● Action item
If a line below contains "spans", count it. Report the final total and nothing more.

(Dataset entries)
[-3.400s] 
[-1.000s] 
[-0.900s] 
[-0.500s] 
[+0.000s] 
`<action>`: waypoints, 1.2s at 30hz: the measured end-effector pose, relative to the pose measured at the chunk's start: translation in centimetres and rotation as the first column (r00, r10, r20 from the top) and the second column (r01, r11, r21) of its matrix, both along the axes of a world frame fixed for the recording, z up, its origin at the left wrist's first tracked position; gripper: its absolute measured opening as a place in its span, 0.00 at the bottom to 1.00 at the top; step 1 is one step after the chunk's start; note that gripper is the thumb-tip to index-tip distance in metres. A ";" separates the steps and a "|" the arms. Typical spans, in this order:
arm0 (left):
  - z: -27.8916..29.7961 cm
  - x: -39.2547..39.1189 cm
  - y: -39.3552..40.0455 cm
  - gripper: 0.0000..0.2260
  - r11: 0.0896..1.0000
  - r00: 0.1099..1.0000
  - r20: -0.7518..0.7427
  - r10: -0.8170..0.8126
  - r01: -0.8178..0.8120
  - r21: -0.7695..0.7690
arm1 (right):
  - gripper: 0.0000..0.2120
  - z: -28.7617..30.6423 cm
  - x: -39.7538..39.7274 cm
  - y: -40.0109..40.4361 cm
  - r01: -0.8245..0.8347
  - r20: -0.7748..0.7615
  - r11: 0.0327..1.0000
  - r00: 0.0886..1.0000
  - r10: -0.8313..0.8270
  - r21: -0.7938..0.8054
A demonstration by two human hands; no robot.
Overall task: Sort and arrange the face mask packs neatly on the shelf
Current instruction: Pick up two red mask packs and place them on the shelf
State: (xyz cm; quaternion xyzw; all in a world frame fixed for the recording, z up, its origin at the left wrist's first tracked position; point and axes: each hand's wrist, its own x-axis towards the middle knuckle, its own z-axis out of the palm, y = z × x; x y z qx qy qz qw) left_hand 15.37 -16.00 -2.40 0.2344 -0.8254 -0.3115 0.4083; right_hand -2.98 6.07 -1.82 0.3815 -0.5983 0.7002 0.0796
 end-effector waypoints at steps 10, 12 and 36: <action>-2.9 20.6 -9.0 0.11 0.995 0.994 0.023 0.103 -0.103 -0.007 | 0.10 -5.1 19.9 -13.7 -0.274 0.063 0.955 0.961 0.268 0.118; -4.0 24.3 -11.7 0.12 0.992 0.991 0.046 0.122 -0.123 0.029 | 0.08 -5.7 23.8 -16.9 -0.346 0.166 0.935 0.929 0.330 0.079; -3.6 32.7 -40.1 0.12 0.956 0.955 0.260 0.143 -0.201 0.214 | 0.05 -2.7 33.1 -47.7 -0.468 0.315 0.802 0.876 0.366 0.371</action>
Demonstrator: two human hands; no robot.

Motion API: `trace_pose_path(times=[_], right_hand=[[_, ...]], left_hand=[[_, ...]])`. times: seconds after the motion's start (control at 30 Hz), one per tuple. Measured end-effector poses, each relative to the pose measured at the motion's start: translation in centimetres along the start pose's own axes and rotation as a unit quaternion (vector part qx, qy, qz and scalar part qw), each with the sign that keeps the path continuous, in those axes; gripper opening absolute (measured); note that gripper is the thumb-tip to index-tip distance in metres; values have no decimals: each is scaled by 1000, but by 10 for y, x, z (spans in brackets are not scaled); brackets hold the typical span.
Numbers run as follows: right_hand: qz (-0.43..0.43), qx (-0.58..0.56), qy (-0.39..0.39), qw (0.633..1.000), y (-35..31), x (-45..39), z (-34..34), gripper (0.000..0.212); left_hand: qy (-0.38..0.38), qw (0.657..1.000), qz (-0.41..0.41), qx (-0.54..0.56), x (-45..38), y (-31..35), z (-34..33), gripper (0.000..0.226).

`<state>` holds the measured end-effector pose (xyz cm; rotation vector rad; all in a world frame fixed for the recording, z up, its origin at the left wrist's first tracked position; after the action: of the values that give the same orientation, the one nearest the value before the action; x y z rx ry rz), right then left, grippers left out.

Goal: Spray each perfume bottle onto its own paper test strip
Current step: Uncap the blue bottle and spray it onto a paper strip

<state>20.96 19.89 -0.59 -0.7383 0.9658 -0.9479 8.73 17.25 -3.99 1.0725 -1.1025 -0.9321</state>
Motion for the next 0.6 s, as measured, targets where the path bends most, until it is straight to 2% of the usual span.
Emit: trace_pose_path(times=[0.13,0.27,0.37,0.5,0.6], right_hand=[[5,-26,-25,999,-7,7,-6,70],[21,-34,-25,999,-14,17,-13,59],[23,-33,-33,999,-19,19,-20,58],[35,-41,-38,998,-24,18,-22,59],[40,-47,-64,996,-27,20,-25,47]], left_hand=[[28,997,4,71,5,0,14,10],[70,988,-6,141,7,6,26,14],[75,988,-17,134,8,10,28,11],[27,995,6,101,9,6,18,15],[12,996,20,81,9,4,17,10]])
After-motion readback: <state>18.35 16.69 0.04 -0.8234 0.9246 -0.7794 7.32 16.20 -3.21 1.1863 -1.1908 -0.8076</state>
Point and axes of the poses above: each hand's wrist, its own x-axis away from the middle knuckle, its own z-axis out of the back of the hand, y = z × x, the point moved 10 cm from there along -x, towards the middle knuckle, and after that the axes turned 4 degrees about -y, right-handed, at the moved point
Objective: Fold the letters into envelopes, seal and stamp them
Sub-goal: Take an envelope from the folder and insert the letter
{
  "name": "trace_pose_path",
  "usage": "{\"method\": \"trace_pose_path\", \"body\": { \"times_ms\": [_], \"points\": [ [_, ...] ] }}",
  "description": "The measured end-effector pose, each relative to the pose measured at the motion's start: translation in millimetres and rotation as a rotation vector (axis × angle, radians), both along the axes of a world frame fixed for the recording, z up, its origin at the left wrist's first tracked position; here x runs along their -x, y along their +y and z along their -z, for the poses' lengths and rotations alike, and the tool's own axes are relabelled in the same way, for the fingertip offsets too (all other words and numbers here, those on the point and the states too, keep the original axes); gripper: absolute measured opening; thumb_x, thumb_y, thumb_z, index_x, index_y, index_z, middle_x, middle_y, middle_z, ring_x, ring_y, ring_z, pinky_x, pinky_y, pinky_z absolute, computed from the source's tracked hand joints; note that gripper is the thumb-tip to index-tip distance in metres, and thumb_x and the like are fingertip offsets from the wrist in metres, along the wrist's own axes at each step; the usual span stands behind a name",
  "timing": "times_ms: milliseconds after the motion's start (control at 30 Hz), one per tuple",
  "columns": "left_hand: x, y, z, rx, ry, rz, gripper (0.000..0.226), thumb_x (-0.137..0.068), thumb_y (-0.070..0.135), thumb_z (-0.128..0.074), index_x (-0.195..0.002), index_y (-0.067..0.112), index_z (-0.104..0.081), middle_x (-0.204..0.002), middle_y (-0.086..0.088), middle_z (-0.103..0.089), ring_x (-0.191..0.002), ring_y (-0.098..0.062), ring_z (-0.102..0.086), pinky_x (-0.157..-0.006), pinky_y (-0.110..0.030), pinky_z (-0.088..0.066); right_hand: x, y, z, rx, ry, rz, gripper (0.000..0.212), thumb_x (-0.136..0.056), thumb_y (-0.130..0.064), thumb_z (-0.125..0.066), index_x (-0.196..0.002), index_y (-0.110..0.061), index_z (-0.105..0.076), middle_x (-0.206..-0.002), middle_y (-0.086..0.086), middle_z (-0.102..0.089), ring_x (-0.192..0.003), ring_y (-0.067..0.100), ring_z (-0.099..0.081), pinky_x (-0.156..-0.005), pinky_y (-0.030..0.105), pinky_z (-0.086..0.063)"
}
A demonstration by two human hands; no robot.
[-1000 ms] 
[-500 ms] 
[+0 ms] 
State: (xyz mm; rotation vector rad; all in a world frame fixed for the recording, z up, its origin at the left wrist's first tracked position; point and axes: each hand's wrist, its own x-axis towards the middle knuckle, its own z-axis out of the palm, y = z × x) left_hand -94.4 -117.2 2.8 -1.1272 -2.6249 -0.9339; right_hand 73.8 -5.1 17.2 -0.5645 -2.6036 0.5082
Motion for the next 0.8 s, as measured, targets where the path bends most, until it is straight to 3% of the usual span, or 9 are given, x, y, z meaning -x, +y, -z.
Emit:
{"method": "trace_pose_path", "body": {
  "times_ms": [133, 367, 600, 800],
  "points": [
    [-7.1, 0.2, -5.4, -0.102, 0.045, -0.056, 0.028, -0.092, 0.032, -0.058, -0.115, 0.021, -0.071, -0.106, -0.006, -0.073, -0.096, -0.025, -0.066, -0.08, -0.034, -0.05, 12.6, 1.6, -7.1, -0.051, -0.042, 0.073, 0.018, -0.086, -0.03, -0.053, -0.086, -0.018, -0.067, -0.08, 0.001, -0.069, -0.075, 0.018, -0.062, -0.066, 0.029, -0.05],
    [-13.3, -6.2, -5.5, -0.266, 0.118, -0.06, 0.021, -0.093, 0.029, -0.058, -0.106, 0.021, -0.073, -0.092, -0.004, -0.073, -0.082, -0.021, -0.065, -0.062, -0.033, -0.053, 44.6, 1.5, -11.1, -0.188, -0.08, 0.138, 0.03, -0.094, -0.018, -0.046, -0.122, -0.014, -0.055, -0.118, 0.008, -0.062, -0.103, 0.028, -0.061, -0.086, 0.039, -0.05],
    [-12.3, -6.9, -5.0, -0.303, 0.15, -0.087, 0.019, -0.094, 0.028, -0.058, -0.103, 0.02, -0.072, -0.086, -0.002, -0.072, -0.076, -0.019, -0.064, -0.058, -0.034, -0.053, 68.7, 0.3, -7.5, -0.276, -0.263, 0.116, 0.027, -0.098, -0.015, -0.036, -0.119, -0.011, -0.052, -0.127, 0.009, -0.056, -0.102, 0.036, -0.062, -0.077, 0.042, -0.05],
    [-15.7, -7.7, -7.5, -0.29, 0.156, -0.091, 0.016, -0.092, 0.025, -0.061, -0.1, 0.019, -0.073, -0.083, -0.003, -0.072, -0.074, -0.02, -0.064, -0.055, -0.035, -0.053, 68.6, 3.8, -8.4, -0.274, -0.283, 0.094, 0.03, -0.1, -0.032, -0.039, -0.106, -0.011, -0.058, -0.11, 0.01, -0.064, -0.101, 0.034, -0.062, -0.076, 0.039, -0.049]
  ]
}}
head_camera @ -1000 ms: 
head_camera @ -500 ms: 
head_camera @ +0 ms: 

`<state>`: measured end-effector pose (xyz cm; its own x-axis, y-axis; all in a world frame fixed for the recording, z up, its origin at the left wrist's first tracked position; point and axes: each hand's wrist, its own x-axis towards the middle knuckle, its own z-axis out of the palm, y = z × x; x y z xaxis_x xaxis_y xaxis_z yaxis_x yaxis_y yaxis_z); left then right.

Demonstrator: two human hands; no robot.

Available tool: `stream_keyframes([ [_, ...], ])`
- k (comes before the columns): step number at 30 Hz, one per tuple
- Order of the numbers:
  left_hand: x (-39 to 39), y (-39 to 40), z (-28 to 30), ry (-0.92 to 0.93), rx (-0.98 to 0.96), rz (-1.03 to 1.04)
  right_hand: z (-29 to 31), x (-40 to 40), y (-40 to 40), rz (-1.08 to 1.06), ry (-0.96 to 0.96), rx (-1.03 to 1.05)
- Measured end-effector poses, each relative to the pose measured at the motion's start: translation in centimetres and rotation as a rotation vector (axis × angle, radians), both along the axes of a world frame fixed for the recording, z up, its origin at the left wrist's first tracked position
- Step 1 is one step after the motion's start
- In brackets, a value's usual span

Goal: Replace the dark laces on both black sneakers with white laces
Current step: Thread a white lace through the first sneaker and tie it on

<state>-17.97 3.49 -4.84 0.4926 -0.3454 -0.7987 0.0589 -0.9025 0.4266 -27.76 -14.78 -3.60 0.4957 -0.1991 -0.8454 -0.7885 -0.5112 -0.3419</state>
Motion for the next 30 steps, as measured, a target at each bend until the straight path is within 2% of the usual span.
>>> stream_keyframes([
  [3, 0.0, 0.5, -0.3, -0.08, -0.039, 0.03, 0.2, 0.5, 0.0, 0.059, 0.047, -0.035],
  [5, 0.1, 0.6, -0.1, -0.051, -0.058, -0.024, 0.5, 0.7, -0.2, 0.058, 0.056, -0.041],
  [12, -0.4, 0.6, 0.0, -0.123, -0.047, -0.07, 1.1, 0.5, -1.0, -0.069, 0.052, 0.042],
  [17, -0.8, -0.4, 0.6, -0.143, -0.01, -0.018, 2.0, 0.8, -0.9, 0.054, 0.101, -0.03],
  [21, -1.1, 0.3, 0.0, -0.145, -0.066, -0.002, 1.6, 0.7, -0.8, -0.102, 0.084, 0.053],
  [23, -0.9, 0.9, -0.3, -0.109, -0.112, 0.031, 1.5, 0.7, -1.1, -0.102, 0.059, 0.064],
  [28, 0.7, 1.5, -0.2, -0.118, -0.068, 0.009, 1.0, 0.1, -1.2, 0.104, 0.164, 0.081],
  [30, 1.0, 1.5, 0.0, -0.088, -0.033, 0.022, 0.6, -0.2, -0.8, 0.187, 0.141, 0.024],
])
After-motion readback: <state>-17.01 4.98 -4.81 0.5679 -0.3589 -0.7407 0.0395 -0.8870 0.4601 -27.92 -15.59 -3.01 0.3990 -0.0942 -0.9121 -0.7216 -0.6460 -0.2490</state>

● Answer to this task
2